Assigned task: Output must match the data below exactly from its first line through the line that contains "Now draw the outline of every instance of the bread", with no other line.

Material supplied:
========
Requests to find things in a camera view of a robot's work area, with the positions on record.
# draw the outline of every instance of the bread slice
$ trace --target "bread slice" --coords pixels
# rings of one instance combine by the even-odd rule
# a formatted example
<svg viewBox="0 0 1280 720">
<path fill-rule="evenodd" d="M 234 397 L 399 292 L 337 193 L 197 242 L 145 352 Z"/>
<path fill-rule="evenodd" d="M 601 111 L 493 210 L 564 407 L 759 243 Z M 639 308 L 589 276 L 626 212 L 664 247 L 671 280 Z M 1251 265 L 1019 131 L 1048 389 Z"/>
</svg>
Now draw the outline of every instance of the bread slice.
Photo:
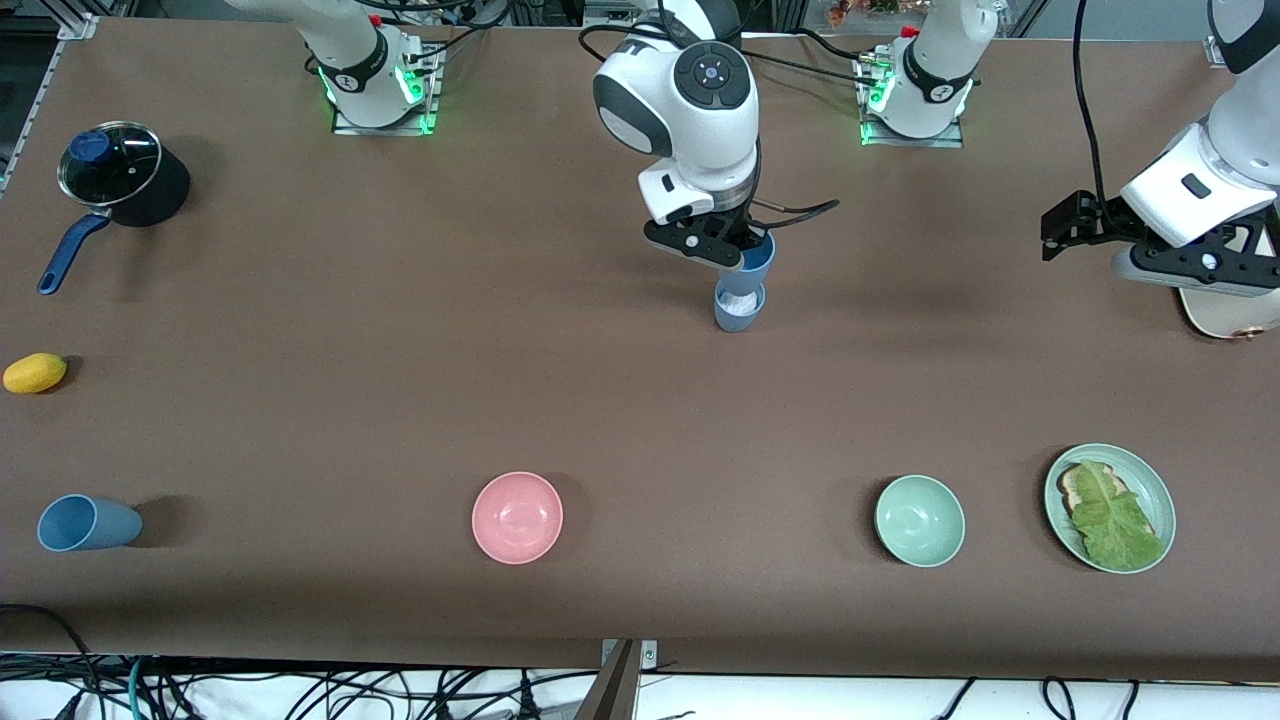
<svg viewBox="0 0 1280 720">
<path fill-rule="evenodd" d="M 1062 491 L 1062 500 L 1066 503 L 1068 514 L 1075 512 L 1075 506 L 1080 503 L 1080 493 L 1075 489 L 1075 477 L 1080 473 L 1083 465 L 1074 465 L 1070 470 L 1062 473 L 1062 478 L 1059 479 L 1057 487 Z M 1116 495 L 1123 492 L 1129 492 L 1129 486 L 1124 484 L 1124 480 L 1116 475 L 1115 468 L 1107 464 L 1102 464 L 1102 471 L 1107 474 L 1107 478 L 1115 484 Z M 1151 527 L 1151 520 L 1147 520 L 1147 532 L 1152 536 L 1156 534 L 1156 528 Z"/>
</svg>

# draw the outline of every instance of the green bowl
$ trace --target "green bowl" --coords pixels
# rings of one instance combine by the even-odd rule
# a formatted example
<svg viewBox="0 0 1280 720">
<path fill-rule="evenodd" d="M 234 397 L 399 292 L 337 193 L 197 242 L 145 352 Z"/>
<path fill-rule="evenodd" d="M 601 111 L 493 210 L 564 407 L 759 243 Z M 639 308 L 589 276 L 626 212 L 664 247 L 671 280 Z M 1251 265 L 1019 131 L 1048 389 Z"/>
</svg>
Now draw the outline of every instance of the green bowl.
<svg viewBox="0 0 1280 720">
<path fill-rule="evenodd" d="M 904 475 L 876 502 L 876 534 L 902 562 L 937 568 L 960 552 L 964 510 L 947 486 L 925 475 Z"/>
<path fill-rule="evenodd" d="M 1079 465 L 1084 460 L 1097 460 L 1098 462 L 1111 465 L 1116 475 L 1138 496 L 1138 506 L 1142 507 L 1147 519 L 1151 520 L 1151 527 L 1156 530 L 1156 538 L 1160 539 L 1160 544 L 1164 547 L 1160 557 L 1156 557 L 1149 565 L 1138 568 L 1137 570 L 1112 570 L 1089 560 L 1089 556 L 1084 552 L 1084 538 L 1080 537 L 1075 525 L 1071 524 L 1071 516 L 1066 512 L 1062 491 L 1057 487 L 1062 473 L 1066 473 L 1073 465 Z M 1053 533 L 1057 534 L 1057 539 L 1062 541 L 1062 544 L 1071 551 L 1071 555 L 1079 557 L 1080 561 L 1091 568 L 1096 568 L 1103 573 L 1115 573 L 1116 575 L 1132 575 L 1151 570 L 1158 565 L 1169 555 L 1169 548 L 1174 544 L 1174 533 L 1178 530 L 1178 516 L 1174 515 L 1174 498 L 1169 496 L 1165 480 L 1161 480 L 1160 475 L 1142 457 L 1123 447 L 1100 442 L 1078 445 L 1053 461 L 1053 466 L 1048 469 L 1048 477 L 1044 478 L 1044 514 L 1048 515 L 1048 524 L 1053 528 Z"/>
</svg>

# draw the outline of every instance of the blue pot handle
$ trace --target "blue pot handle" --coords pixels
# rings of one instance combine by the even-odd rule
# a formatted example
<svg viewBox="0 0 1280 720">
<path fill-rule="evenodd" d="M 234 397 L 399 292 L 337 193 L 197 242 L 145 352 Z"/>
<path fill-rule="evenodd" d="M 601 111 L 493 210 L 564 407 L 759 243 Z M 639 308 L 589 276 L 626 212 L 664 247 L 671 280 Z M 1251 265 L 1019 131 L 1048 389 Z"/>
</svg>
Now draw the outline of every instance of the blue pot handle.
<svg viewBox="0 0 1280 720">
<path fill-rule="evenodd" d="M 58 243 L 58 250 L 54 251 L 54 256 L 49 260 L 49 266 L 45 268 L 45 274 L 40 275 L 40 284 L 36 286 L 36 292 L 40 295 L 58 292 L 58 288 L 63 286 L 63 278 L 67 277 L 67 270 L 72 269 L 72 261 L 76 260 L 76 254 L 79 252 L 79 246 L 84 243 L 84 238 L 110 223 L 111 218 L 108 215 L 90 213 L 67 228 L 63 241 Z"/>
</svg>

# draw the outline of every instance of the yellow lemon
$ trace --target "yellow lemon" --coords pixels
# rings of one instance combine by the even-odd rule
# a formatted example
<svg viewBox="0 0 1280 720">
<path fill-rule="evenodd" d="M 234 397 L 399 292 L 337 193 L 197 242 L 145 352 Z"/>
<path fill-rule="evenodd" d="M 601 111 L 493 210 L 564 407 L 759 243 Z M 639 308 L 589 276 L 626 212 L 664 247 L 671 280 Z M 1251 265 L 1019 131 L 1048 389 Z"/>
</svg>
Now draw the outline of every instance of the yellow lemon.
<svg viewBox="0 0 1280 720">
<path fill-rule="evenodd" d="M 67 374 L 67 360 L 51 354 L 37 352 L 5 368 L 4 388 L 17 395 L 46 391 Z"/>
</svg>

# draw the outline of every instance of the lettuce leaf
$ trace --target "lettuce leaf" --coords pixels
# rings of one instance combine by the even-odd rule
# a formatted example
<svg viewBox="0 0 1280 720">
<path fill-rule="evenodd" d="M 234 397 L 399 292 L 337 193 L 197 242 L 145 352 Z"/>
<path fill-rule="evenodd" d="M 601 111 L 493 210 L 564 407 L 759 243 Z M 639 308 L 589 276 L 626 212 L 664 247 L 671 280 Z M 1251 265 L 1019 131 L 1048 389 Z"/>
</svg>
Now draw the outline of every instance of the lettuce leaf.
<svg viewBox="0 0 1280 720">
<path fill-rule="evenodd" d="M 1084 538 L 1091 560 L 1111 570 L 1139 570 L 1160 557 L 1164 546 L 1147 529 L 1147 515 L 1132 491 L 1116 492 L 1102 462 L 1085 460 L 1075 473 L 1080 503 L 1071 524 Z"/>
</svg>
========
Finished task:
Requests to find things in a camera view of a robot's work area, with the positions on record.
# draw the outline of every instance of the bread slice
$ trace --target "bread slice" --coords pixels
# rings of one instance combine by the even-odd rule
# a formatted example
<svg viewBox="0 0 1280 720">
<path fill-rule="evenodd" d="M 234 397 L 399 292 L 337 193 L 197 242 L 145 352 Z"/>
<path fill-rule="evenodd" d="M 601 111 L 493 210 L 564 407 L 759 243 Z M 639 308 L 589 276 L 626 212 L 664 247 L 671 280 Z M 1251 265 L 1019 131 L 1048 389 Z"/>
</svg>
Now draw the outline of every instance of the bread slice.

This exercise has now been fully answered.